Work to be completed
Repeat the data word for word and skip the pictures.

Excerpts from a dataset
════════
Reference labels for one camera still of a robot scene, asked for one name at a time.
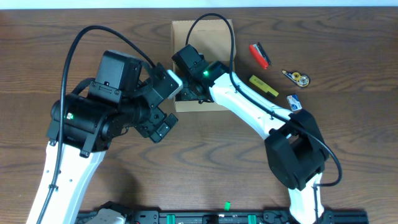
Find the yellow highlighter marker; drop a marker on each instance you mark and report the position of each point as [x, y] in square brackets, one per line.
[263, 86]

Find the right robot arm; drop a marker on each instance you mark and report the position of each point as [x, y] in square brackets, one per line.
[292, 140]

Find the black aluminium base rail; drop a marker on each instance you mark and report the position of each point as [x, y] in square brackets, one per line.
[111, 212]

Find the brown cardboard box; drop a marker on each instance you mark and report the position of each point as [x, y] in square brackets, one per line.
[211, 38]

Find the small green clip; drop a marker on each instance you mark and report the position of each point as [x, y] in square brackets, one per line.
[227, 206]

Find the small blue staples box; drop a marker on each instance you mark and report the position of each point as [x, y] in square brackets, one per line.
[294, 102]

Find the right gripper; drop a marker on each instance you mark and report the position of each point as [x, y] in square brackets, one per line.
[189, 92]

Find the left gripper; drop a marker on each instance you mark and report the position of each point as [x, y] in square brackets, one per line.
[158, 125]

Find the correction tape dispenser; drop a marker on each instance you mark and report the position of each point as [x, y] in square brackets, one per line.
[300, 79]

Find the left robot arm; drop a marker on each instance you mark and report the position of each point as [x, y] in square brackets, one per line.
[126, 93]
════════
Solution for this task
Reference labels for one camera still of a robot scene, asked for one name at a time.
Find the yellow highlighter marker; drop a marker on each instance you mark and report the position of each point as [x, y] in square brackets, one per line.
[263, 86]

Find the right robot arm; drop a marker on each instance you mark and report the position of each point as [x, y] in square brackets, one per line.
[292, 140]

Find the black aluminium base rail; drop a marker on each instance you mark and report the position of each point as [x, y] in square brackets, one per line.
[111, 212]

Find the brown cardboard box; drop a marker on each instance you mark and report the position of each point as [x, y] in square brackets, one per line.
[211, 38]

Find the small green clip; drop a marker on each instance you mark and report the position of each point as [x, y] in square brackets, one per line.
[227, 206]

Find the small blue staples box; drop a marker on each instance you mark and report the position of each point as [x, y] in square brackets, one per line.
[294, 102]

Find the right gripper; drop a marker on each instance you mark and report the position of each point as [x, y] in square brackets, one per line.
[189, 92]

Find the left gripper; drop a marker on each instance you mark and report the position of each point as [x, y] in square brackets, one per line.
[158, 125]

Find the correction tape dispenser; drop a marker on each instance you mark and report the position of each point as [x, y] in square brackets, one per line.
[300, 79]

Find the left robot arm; drop a marker on each instance you mark and report the position of each point as [x, y] in square brackets, one per line.
[126, 93]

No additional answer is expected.